* [Recorded information]:

* * *

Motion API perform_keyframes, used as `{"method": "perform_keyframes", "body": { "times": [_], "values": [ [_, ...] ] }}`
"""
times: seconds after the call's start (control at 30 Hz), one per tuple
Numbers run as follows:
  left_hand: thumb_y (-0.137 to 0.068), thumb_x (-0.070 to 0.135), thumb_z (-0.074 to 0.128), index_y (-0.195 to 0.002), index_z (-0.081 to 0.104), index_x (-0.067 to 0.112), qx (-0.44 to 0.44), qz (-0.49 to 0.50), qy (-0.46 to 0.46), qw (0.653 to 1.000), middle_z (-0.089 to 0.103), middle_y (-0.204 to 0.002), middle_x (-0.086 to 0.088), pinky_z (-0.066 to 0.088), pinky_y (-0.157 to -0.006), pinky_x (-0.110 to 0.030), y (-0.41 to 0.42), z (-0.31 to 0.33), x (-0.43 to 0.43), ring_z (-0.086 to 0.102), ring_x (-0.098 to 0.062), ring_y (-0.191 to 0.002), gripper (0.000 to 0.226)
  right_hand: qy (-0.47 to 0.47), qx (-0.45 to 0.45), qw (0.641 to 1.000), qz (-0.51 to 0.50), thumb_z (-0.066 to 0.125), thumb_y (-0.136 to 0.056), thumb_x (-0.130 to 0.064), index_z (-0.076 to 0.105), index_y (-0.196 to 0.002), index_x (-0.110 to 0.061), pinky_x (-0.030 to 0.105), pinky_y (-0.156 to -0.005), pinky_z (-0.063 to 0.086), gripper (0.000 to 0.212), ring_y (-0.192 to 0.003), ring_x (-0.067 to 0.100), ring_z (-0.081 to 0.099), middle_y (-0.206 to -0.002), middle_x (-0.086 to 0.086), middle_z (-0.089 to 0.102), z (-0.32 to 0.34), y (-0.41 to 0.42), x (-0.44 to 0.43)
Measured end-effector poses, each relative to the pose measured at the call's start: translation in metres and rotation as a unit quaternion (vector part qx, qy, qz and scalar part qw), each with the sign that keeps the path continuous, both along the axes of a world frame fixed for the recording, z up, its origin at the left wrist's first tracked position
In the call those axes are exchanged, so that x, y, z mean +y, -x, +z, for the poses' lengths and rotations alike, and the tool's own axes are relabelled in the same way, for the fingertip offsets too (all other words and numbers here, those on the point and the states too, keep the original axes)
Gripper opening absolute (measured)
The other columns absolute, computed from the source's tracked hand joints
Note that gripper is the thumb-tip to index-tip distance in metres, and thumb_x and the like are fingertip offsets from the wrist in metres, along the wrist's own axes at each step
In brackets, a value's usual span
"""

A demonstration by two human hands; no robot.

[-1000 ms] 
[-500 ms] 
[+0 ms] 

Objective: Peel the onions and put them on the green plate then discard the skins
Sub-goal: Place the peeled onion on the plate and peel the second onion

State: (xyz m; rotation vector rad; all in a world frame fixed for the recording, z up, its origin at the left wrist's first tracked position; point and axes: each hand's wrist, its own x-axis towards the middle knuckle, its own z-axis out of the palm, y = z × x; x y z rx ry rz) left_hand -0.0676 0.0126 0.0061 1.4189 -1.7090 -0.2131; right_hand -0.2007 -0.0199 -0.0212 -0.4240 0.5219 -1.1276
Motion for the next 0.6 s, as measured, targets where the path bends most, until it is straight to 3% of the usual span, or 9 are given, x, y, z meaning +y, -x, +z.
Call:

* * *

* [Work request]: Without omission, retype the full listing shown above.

* [Solution]:
Motion API perform_keyframes, used as `{"method": "perform_keyframes", "body": { "times": [_], "values": [ [_, ...] ] }}`
"""
times: seconds after the call's start (control at 30 Hz), one per tuple
Numbers run as follows:
  left_hand: thumb_y (-0.137 to 0.068), thumb_x (-0.070 to 0.135), thumb_z (-0.074 to 0.128), index_y (-0.195 to 0.002), index_z (-0.081 to 0.104), index_x (-0.067 to 0.112), qx (-0.44 to 0.44), qz (-0.49 to 0.50), qy (-0.46 to 0.46), qw (0.653 to 1.000), middle_z (-0.089 to 0.103), middle_y (-0.204 to 0.002), middle_x (-0.086 to 0.088), pinky_z (-0.066 to 0.088), pinky_y (-0.157 to -0.006), pinky_x (-0.110 to 0.030), y (-0.41 to 0.42), z (-0.31 to 0.33), x (-0.43 to 0.43), ring_z (-0.086 to 0.102), ring_x (-0.098 to 0.062), ring_y (-0.191 to 0.002), gripper (0.000 to 0.226)
  right_hand: qy (-0.47 to 0.47), qx (-0.45 to 0.45), qw (0.641 to 1.000), qz (-0.51 to 0.50), thumb_z (-0.066 to 0.125), thumb_y (-0.136 to 0.056), thumb_x (-0.130 to 0.064), index_z (-0.076 to 0.105), index_y (-0.196 to 0.002), index_x (-0.110 to 0.061), pinky_x (-0.030 to 0.105), pinky_y (-0.156 to -0.005), pinky_z (-0.063 to 0.086), gripper (0.000 to 0.212), ring_y (-0.192 to 0.003), ring_x (-0.067 to 0.100), ring_z (-0.081 to 0.099), middle_y (-0.206 to -0.002), middle_x (-0.086 to 0.086), middle_z (-0.089 to 0.102), z (-0.32 to 0.34), y (-0.41 to 0.42), x (-0.44 to 0.43)
Measured end-effector poses, each relative to the pose measured at the call's start: translation in metres and rotation as a unit quaternion (vector part qx, qy, qz and scalar part qw), each with the sign that keeps the path continuous, both along the axes of a world frame fixed for the recording, z up, its origin at the left wrist's first tracked position
In the call those axes are exchanged, so that x, y, z mean +y, -x, +z, for the poses' lengths and rotations alike, and the tool's own axes are relabelled in the same way, for the fingertip offsets too (all other words and numbers here, those on the point and the states too, keep the original axes)
Gripper opening absolute (measured)
The other columns absolute, computed from the source's tracked hand joints
Note that gripper is the thumb-tip to index-tip distance in metres, and thumb_x and the like are fingertip offsets from the wrist in metres, along the wrist's own axes at each step
In brackets, a value's usual span
"""

A demonstration by two human hands; no robot.

[-1000 ms] 
[-500 ms] 
[+0 ms] 

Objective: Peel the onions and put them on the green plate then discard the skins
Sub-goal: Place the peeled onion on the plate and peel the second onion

State: (xyz m; rotation vector rad; all in a world frame fixed for the recording, z up, its origin at the left wrist's first tracked position; point and axes: each hand's wrist, its own x-axis towards the middle knuckle, its own z-axis out of the palm, y = z × x; x y z rx ry rz) left_hand -0.0676 0.0126 0.0061 1.4189 -1.7090 -0.2131; right_hand -0.2007 -0.0199 -0.0212 -0.4240 0.5219 -1.1276
Motion for the next 0.6 s, as measured, targets where the path bends most, until it is straight to 3% of the usual span, or 9 are given, x, y, z meaning +y, -x, +z.
Call:

The complete answer has now been given.